Re-evaluation of "reactive lymphoid hyperplasia of the uvea": an immunohistochemical and molecular analysis of 10 cases

Abstract

Objective: Cases of uveal lymphoid proliferation previously classified as reactive lymphoid hyperplasia (RLH) were studied to correlate pathologic features with clinical outcome.

Design: Retrospective case series.

Participants: Ten cases of RLH of the uvea on file at the Armed Forces Institute of Pathology with sufficient formalin-fixed, paraffin-embedded tissue for analysis.

Methods: Clinical, histologic, immunohistochemical, and molecular (polymerase chain reaction [PCR]) characteristics of uveal lymphoid proliferations were studied.

Main outcome measures: Morphologic, immunohistochemical, and PCR characteristics of study cases.

Results: Patient age ranged from 40 to 73 years at time of enucleation, with a mean age of 55 years. Retinal detachment was noted clinically in nine patients and glaucoma in eight. All patients were treated with enucleation, and three received radiotherapy. Histologically, two cases were interpreted as RLH and eight were well-differentiated small-cell lymphoma (WDSCL). Systemic lymphoid infiltrate developed in two patients, but there were no deaths with a mean follow-up of 9.9 years. Mature lymphocytes were noted in the iris and angle structures; the atypical cells of uveal lymphoma were found in the choroid and ciliary body. Eight cases were monoclonal by B-cell and T-cell markers and/or immunoglobulin light chain restriction. Amplifiable DNA was present in 6 of 10 cases by PCR. Three cases monoclonal by cell markers were also monoclonal by PCR, but two cases monoclonal by cell markers could not be confirmed by PCR. Lymphoid follicles with germinal centers were found in two cases of RLH and five cases of WDSCL. Nine specimens demonstrated extraocular lymphoid involvement of the episclera and orbit; most appeared more benign morphologically than the choroidal infiltrates. Extraocular infiltrates of WDSCL were monoclonal by immunohistochemistry in five cases, polyclonal in one case, and indeterminate in two cases.

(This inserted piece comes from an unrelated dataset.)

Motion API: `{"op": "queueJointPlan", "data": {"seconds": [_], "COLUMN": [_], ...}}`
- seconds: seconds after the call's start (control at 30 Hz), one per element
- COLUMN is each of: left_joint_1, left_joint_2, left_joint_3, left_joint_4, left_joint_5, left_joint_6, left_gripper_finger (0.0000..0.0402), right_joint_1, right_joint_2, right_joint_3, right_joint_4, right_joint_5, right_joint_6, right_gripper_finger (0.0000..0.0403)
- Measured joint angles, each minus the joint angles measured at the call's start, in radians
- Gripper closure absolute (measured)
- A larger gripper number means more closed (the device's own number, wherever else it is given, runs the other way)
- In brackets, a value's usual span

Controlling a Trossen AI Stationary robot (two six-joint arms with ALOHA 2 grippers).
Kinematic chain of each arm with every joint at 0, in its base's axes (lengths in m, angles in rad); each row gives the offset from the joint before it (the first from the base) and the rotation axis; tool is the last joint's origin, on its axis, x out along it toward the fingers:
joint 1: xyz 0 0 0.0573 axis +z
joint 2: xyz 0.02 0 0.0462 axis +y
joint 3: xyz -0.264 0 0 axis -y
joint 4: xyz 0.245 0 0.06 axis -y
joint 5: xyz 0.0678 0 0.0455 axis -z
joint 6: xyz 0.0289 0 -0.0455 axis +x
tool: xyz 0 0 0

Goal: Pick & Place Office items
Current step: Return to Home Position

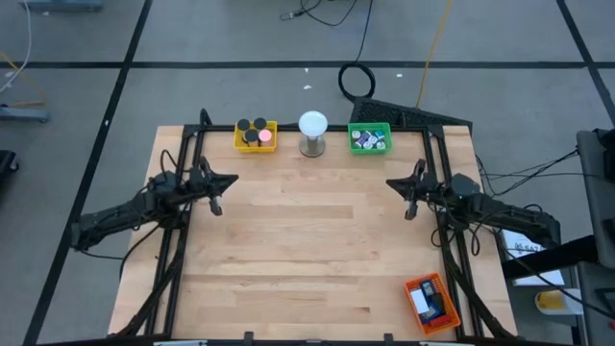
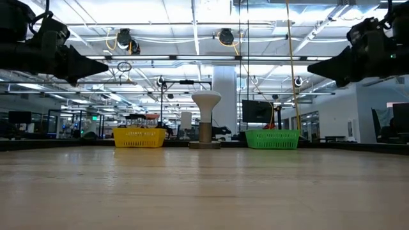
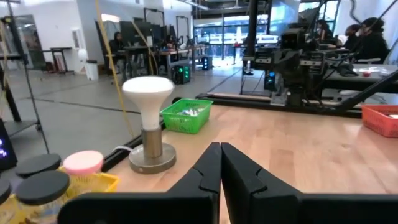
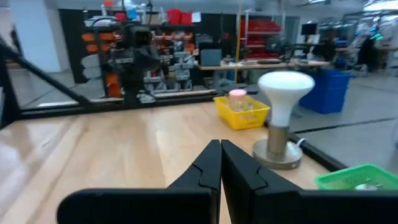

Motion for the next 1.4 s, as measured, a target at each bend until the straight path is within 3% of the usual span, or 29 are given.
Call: {"op": "queueJointPlan", "data": {"seconds": [0.27,0.5,0.97,1.4], "left_joint_1": [0.09,0.098,0.098,0.098], "left_joint_2": [0.0,0.001,0.001,0.001], "left_joint_3": [-0.003,-0.004,-0.004,-0.004], "left_joint_4": [0.023,0.024,0.039,0.04], "left_joint_5": [0.086,0.086,0.077,0.077], "left_joint_6": [-0.076,-0.099,-0.091,-0.093], "left_gripper_finger": [0.0386,0.037,0.0399,0.0365], "right_joint_1": [-0.024,-0.105,-0.14,-0.14], "right_joint_2": [0.035,0.096,0.126,0.126], "right_joint_3": [0.0,0.0,0.0,0.0], "right_joint_4": [0.004,0.007,0.012,0.014], "right_joint_5": [0.067,0.089,0.089,0.089], "right_joint_6": [-0.014,-0.076,-0.111,-0.111], "right_gripper_finger": [0.0403,0.0403,0.0403,0.0403]}}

Conclusions: Most cases (8 of 10) previously described as RLH were low-grade B-cell lymphomas histologically and by immunohistochemistry. PCR results agreed with histologic diagnosis in four of six cases. Open-angle glaucoma was common and related mostly to lymphocytic infiltration of the angle structures. Extraocular involvement is common but may not be representative of the choroidal lesion. Prognosis is excellent in low-grade uveal lymphoid neoplasia.